6.6 AGREEMENT WILL NOT CAUSE BREACH OR VIOLATION. Except as set forth on
Schedule xx (liens), neither the entry into this Agreement nor the consummation
of the transactions contemplated hereby will result in or constitute any of the
following: (i) a breach of any term or provision of this Agreement; (ii) a
default or an event that, with notice or lapse of time or both, would be a
default, breach or violation of any lease, license, promissory note, conditional
sales contract, commitment, indenture, mortgage, deed of trust or other
agreement, instrument or arrangement to which Seller is a party or by which
Seller or the Assets are bound; (iii) an event that would permit any party to
terminate any agreement or to accelerate the maturity of any indebtedness or
other obligation; (iv) the creation or imposition of any lien, charge or
encumbrance on any of the Assets; or (v) the violation of any law, regulation,
ordinance, judgment, order or decree applicable to or affecting Seller or the
Assets.
6.7 AUTHORITY AND CONSENTS. Except as set forth in Schedule 6.7, Seller has the
right, power, legal capacity and authority to enter into, and perform its
obligations under this Agreement, and no approvals or consents of any persons
are necessary in connection with it.
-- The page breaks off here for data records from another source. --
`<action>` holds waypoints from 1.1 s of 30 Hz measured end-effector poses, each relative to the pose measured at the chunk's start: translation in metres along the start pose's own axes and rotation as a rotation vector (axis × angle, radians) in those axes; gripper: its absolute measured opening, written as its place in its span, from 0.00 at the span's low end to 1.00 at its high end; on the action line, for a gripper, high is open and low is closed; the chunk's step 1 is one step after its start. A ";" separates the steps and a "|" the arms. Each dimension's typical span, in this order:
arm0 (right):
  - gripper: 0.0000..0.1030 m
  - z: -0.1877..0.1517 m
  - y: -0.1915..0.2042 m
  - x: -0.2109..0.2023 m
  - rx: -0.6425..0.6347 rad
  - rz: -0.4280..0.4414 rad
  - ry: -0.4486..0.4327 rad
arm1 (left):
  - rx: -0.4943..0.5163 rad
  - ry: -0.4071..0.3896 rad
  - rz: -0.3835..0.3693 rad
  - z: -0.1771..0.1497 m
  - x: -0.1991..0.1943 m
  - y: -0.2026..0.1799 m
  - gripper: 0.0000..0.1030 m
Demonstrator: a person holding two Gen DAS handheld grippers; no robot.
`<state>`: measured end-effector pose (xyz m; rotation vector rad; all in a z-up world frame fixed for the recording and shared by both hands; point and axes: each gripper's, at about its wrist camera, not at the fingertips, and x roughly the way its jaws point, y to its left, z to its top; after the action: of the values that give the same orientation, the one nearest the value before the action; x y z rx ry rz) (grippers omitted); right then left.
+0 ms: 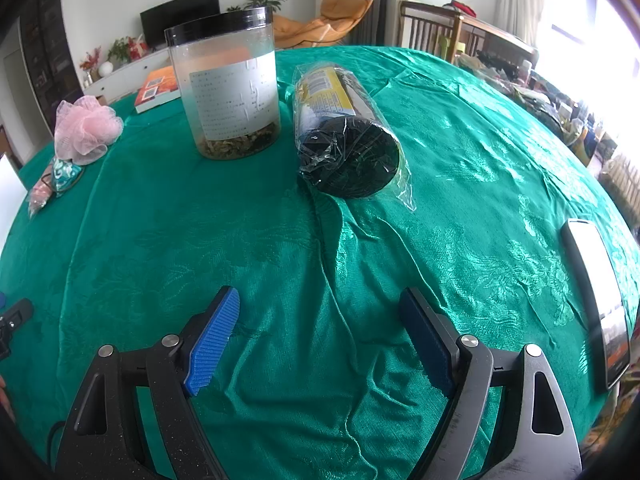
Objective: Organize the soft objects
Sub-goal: 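Grasp the pink mesh bath puff with the left gripper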
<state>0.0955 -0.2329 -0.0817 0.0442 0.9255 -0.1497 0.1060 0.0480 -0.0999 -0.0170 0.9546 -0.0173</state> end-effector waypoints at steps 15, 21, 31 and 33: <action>0.82 0.000 0.000 0.000 0.001 0.001 0.000 | -0.383 -0.089 -0.155 0.112 -0.010 0.054 0.96; 0.84 -0.001 0.002 0.000 -0.004 0.004 0.002 | -0.055 -0.001 -0.074 0.187 0.032 -0.005 0.98; 0.86 -0.001 0.005 0.001 -0.006 0.012 0.004 | -0.073 0.084 -0.115 0.200 0.087 -0.019 0.17; 0.87 0.000 0.006 0.001 -0.007 0.013 0.005 | -0.088 0.054 -0.161 0.192 0.059 -0.021 0.17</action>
<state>0.0965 -0.2267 -0.0826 0.0440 0.9305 -0.1342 0.2968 0.0275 -0.0364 -0.1748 1.0052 -0.1247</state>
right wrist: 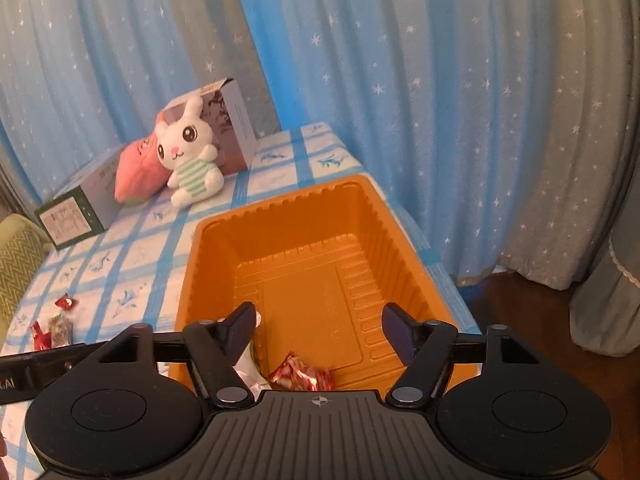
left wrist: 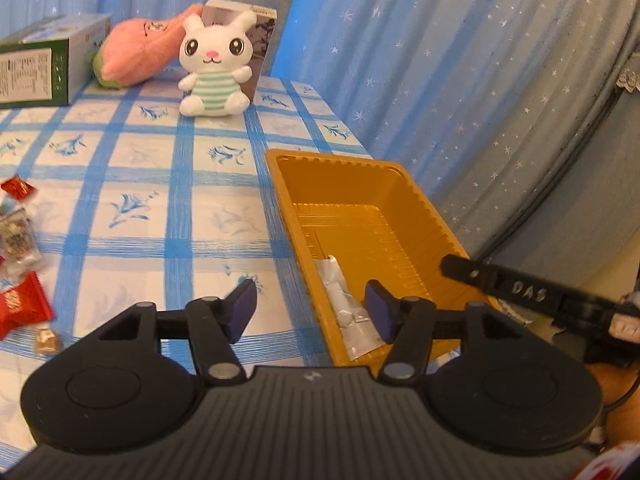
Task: Organize snacks
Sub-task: 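Carry both snacks to the orange tray and open both tools to drop them, then withdraw both tools from the tray back over the candies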
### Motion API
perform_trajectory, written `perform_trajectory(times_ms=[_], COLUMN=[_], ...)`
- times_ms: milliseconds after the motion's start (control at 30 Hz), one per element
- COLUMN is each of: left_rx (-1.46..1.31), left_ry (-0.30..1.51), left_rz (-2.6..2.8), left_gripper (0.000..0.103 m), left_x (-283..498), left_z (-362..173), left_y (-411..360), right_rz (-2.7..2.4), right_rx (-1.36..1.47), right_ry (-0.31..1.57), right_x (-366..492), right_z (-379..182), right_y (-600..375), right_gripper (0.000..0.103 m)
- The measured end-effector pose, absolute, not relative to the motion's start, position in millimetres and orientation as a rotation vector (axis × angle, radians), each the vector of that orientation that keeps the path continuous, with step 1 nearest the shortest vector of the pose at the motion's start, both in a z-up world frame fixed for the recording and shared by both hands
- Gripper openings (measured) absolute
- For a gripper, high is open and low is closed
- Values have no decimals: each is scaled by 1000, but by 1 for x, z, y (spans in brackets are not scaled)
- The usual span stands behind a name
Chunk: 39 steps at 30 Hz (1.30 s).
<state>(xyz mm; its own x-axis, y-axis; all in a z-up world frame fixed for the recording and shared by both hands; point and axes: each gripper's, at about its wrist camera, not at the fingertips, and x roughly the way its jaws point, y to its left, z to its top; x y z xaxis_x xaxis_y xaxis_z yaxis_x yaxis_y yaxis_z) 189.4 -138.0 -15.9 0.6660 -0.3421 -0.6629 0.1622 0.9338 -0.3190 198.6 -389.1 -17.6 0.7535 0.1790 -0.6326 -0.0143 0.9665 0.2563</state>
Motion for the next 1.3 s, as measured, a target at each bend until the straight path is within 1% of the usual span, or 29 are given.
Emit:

No consent, approval, order or
authorization of or registration, qualification, designation, declaration or
filing with, any U.S. federal, state or local governmental authority is required
in connection with the execution and delivery of this Agreement and the
consummation of the transactions contemplated by this Agreement. The execution
and delivery of this Agreement and the consummation of this transaction by
Seller have been, or prior to the Closing will have been, duly authorized by all
necessary action of Seller and its shareholders. This Agreement has been duly
executed and delivered by Seller and constitutes a legal, valid and binding
obligation of Seller enforceable in accordance with its terms except as limited
by bankruptcy and insolvency laws and by other laws affecting the rights of
creditors generally.
6.8 DOCUMENTS DELIVERED. Each copy or original of any agreement, contract or
other instrument which is identified in any exhibit delivered by Seller or its
counsel to Buyer (or its counsel or representatives), whether before or after
the execution hereof is in fact what it is purported to be by the Seller and has
not been amended, canceled or otherwise modified.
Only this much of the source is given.